[Python-Dev] Multilingual programming article on the Red Hat Developer blog

Fri Sep 12 19:24:15 CEST 2014

Jeff Allen writes:

 > Simply having a block "for private use" seems to create an unmanaged 
 > space for conflict,

No.  The uncharted range of human language (including recently-
invented nonsense like "emoticons" and the annual "design a character"
contest run by a newpaper in Taipei, with the grand prize being your
character gets added to the national standard IIRC, but maybe it's
just that newspaper's collection of private space characters) already
contains those conflicts.  Believe me, "private use space, manage it
yourself" was the best they could do.

I've been working with the beureaucratic insanity of the Japanese
national standard -- it took almost 3 decades before every Japanese
citizen could store their names in a computer using government-
approved codes -- and the chaos of the Taiwanese national standard --
which contains hordes of characters with one known use and no known
meaning, many of them duplicates -- for twenty years now.  Neither
approach works as well as Unicode's, despite its design-by-committee
flaws overlaid with national animosities that can flare into
linguicidal vetoes and code-space-stuffing logrolling.

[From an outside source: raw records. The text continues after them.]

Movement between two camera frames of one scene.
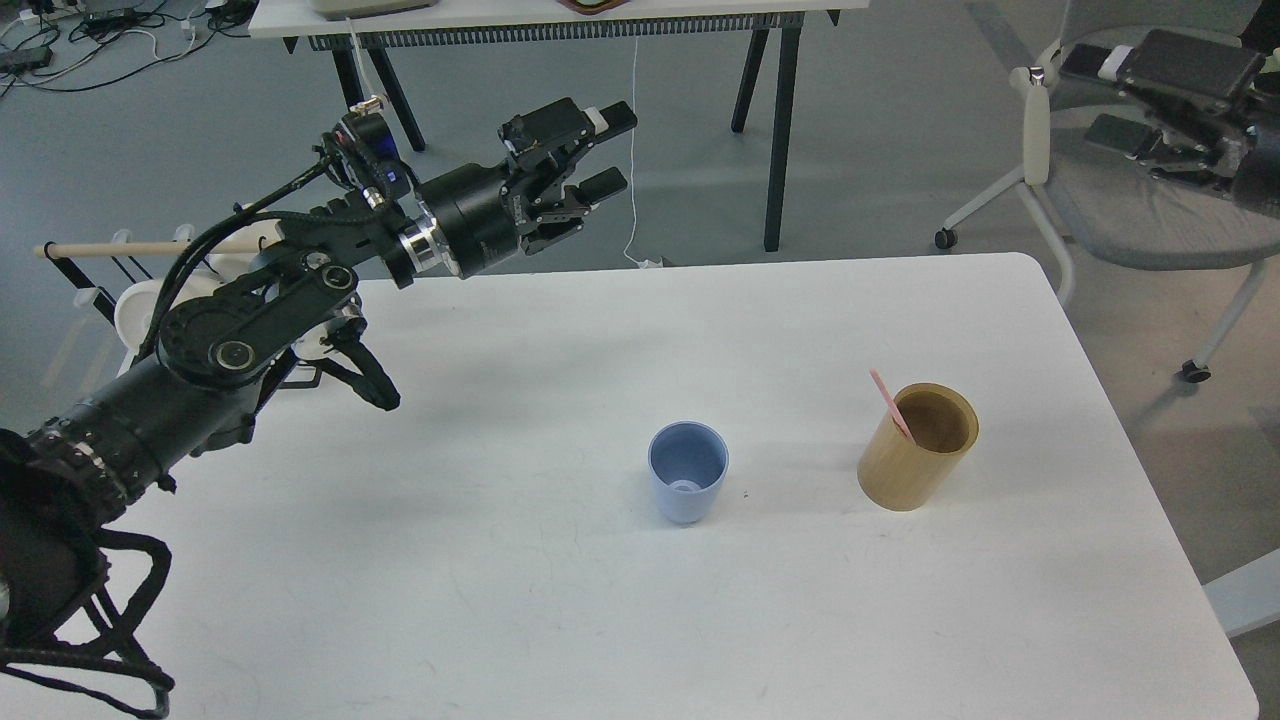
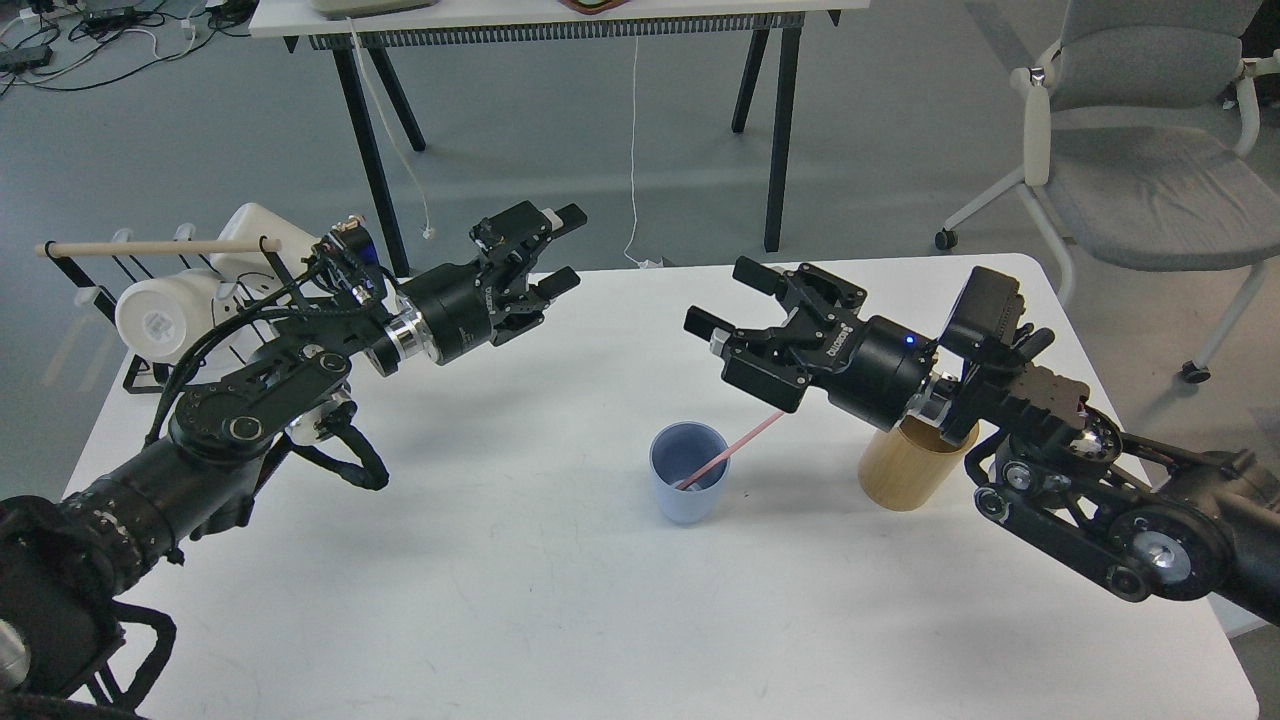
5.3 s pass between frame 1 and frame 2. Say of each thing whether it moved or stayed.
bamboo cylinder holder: stayed
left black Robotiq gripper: moved
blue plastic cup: stayed
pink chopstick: moved
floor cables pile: stayed
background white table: stayed
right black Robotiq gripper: moved

 > reminiscent of the "other 128 characters" in bilingual
 > programming. I wondered if the way to respect use by applications
 > might be to make it private to a particular sub-class of str, idly
 > however.

If I understand your suggestion, that's precisely the intent of PEP
383, to make undecodable bytes in a coded character stream private.
But they need to be in the stream one way or another.  So PEP 383
chose to use a non-Unicode encoding (based on the "lone surrogate"
device invented by Markus Kuhn for utf-8b) to deal with that, and that
does effectively make those elements private to Python (but of course
not in the Unicode sense, as they're not even characters in Unicode).

But I gather the "native" Unicode type in Java doesn't allow you to
use that dodge because it checks for malformed Unicode internally (ie,
at a level not controllable by Jython).  So you have to embed such
stream elements in the space of Unicode characters.  You have the
option of the private space or unallocated (reserved) space.  The
latter seems like asking for trouble, and the only way to avoid it
would be to be prepared to move that data around in case of collision.
But that's precisely what I'm suggesting doing in private space.  Same
issue, either way.  Private space with a local registry seems saner.